A lot depends on the build of your mare and how good your balance is. Perhaps posting a picture of her may help people give you advice. Our stocky, big barreled Paint mares (1100 lbs) can carry 30%, but I wouldn't go too much over 200 lbs on our lean Paint mare (14.2 hh, around 950 lbs). Here is a picture of her...


----------



## LPH (Nov 1, 2014)

I agree with PaintHorseMares. Build has more to do with it than size, in general. A large, heavy horse with a weak, long back won't be able to carry as much as a stocky Quarter Horse with a strong back. Of course weight does come into play at a certain point though. Is your mare on the petite side?
_Posted via Mobile Device_


----------



## gunslinger (Sep 17, 2011)

There's a lot of men who weigh more than 200 lbs that ride horses. For example, Chuck Connors, the rifleman was 6'4 and no doubt over 200 lbs.....Dan Blocker i.e.

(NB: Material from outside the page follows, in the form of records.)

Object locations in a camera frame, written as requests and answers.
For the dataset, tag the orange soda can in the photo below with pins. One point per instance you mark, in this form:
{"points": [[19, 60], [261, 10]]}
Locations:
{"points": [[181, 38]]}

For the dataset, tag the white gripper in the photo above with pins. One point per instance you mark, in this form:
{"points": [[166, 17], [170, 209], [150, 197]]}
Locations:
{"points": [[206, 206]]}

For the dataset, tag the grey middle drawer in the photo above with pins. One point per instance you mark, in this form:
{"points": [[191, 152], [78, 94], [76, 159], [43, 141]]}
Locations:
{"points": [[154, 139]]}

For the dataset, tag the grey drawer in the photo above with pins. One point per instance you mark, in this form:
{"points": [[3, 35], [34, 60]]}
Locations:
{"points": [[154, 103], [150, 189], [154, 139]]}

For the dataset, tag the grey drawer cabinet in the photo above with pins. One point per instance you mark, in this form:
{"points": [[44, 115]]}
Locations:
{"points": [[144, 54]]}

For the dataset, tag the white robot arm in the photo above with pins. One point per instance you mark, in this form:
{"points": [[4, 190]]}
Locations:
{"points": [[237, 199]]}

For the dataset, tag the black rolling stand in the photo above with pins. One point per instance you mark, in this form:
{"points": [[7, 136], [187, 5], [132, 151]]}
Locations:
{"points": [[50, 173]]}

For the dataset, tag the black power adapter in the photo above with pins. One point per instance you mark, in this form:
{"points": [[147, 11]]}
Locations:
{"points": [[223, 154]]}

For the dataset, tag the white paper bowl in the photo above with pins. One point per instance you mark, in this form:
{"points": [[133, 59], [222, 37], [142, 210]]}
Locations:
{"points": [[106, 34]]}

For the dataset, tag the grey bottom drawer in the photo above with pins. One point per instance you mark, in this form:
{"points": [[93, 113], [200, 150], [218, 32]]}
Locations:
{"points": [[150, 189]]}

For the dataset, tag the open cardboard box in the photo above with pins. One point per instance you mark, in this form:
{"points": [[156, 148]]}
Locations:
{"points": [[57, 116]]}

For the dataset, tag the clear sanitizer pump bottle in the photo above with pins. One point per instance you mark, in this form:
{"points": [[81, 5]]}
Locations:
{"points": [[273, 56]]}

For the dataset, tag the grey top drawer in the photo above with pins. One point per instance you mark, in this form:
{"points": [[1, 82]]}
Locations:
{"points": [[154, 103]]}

Hoss Cartwright...... I'd get on and ride......


----------



## Sharpie (May 24, 2009)

Along with build, time plays into things as well. Carrying 30% at a walk for 5 minutes is a far cry from carrying it trotting down the trail for 5 hours. And short rides would pull double duty- help keep you motivated AND start getting her back in shape too. A fit horse carries more weight with far less stress than an out of shape horse, but you don't get to fit just wishing, horse or human. (hugs) If you feel too badly to even do that, maybe you can send her for a tune-up to get back in shape for a few weeks to so that then you CAN get riding?


----------



## sjharris53 (Jan 31, 2010)

Sharpie said:


> And short rides would pull double duty- help keep you motivated AND start getting her back in shape too. A fit horse carries more weight with far less stress than an out of shape horse, but you don't get to fit just wishing, horse or human. (hugs)

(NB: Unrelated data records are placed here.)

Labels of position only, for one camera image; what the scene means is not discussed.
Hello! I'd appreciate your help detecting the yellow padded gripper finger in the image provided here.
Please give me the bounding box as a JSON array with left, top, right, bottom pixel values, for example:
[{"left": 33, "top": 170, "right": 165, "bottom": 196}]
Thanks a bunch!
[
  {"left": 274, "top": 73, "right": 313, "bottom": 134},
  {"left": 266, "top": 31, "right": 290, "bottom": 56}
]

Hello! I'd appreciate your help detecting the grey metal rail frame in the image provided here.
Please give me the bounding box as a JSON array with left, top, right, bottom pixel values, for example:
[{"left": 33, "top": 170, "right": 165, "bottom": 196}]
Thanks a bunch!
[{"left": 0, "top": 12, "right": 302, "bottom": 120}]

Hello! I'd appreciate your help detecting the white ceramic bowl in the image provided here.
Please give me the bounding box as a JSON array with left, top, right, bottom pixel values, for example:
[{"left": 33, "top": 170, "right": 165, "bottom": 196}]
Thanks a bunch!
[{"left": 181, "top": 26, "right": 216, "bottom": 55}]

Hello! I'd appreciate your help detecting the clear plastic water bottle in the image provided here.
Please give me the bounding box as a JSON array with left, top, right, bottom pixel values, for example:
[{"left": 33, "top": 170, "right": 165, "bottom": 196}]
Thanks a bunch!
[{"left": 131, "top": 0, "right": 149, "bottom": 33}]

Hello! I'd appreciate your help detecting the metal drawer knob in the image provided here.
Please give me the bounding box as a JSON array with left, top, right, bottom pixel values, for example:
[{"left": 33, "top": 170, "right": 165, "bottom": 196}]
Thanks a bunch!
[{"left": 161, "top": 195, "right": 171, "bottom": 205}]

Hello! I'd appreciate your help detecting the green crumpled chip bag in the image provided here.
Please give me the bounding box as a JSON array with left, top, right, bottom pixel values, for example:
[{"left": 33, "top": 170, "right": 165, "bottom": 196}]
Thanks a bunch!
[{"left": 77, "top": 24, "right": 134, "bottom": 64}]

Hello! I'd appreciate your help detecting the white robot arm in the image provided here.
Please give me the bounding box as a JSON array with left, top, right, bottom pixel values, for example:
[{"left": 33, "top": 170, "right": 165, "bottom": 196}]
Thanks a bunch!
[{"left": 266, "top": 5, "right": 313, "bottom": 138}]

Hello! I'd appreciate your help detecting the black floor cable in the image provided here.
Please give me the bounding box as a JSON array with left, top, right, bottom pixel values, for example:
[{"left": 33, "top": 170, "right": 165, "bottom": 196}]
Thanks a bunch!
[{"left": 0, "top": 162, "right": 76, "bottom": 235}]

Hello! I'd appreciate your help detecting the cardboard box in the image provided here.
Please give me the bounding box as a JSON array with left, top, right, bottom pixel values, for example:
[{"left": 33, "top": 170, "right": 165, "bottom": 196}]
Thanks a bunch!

Great advice! If you love riding, get on and go short distances at first. A heavier balanced rider can be easier on a horse's back than a lighter one who tends to bounce around in the saddle. Listen to and observe your horse as she is gaining fitness. 

For me, the joy of riding has been a great motivator to manage my weight. I aim for keeping total weight no higher than 22% for my 975 pound TWH. Trading out my older TexTan saddle for a lighter weight Circle Y trail saddle sure helps!


----------



## Woodhaven (Jan 21, 2014)

Yes I think you could do short rides. Maybe tack up and go for a short ride but get off and walk home the last bit. Just getting the horse ready and riding/walking some will be great exercise and help you get fit again. Also get the horse fit gradually. You rode this horse before and you mentioned you were a little over weight then so the horse should be able to carry you.
It will depend on your balance and the build of the horse but as others have said there are a lot of men over 200 lb riding smaller horses.


----------



## greentree (Feb 27, 2013)

DO NOT WORRY ABOUT IT. Please. I am sure you will not get on your horse after a year or so and ride for HOURS, right? Condition yourself, and your horse together, watch for any signs of pain in the horse, and go. 

I have an acquaintance who does endurance professionally. He is 6'5", so even if he were thin, he would not be lightweight. When we rode together the first time, he weighed in at 410, with tack. He lost some weight, but still weighed in at 310. His horses are no bigger than mine, 14.3, and winning races, and Best Condition awards.


----------



## whisperbaby22 (Jan 25, 2013)

Get on your horse and ride. Just start slowly. I have always all my life gotten off and walked part way because I love to walk anyway. The horse just takes me farther that I could go on my own. Learn how to check your horses back for soreness before and after you ride. That way you will not be worrying about stressing your horse. And besides, I've always heard that arab blood makes the bones stronger.


----------



## sarahfromsc (Sep 22, 2013)

I just want to give you encouragement and kudos for thinking of your health and that of your horse.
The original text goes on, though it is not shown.